Instead, New Hampshire’s turkey population has exploded beyond all expectations, and now hovers around 45,000 animals—the highest since reintroduction, and probably the most the state can handle. Reintroduction efforts in neighboring states and around the country have created a similar story—there are 70,000 wild turkeys in Maine, up to 50,000 in Vermont, and more than 30,000 in Massachusetts—all of which totals up to about six million animals reproducing in every state but Alaska.

So what made the wild turkey one of the most successful wildlife reintroduction programs in American history? Most likely, it’s due to the bird’s surprising—and unexpected—ability to live among humans. In the suburbs, turkeys can take advantage of edge habitat, like woods and open spaces, and dine on a never-ending buffet of food provided by people—particularly birdseed. It doesn’t hurt that native predators, such as wolves and cougars, have also largely disappeared from most parts of the turkey’s range. (Read about urban wildlife success stories in our series Wild Cities.)
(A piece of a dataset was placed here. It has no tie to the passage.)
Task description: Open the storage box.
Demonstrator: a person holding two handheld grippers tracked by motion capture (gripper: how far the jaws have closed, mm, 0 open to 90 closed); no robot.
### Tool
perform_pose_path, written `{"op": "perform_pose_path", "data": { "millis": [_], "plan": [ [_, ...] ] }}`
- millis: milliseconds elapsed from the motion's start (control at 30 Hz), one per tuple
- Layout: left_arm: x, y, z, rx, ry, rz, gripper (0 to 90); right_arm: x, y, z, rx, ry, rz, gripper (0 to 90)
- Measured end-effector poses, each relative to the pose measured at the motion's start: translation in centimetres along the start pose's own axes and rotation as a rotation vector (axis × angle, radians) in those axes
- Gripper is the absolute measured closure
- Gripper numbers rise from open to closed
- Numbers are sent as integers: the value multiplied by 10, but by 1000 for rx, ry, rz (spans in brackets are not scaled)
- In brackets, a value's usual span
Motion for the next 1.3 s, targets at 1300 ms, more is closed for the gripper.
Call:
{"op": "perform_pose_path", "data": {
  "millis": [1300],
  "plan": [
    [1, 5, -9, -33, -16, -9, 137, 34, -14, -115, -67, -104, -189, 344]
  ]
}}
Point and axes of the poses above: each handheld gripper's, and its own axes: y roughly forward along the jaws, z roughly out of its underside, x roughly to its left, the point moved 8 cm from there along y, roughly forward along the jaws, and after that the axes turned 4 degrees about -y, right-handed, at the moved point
But not everyone is thankful for the New England turkey boom. The notoriously bold birds are a nuisance, disrupting traffic and pecking at front doors (or, a police station a few days before Thanksgiving), as well as potentially dangerous: In 2019, a 35-year-old pregnant woman was attacked by turkeys on the streets of Cambridge, Massachusetts—twice. As conflicts between these 20-pound birds and people are on the rise, particularly during the spring breeding season, wildlife officials are trying to cope with the reality that the turkey is here to stay.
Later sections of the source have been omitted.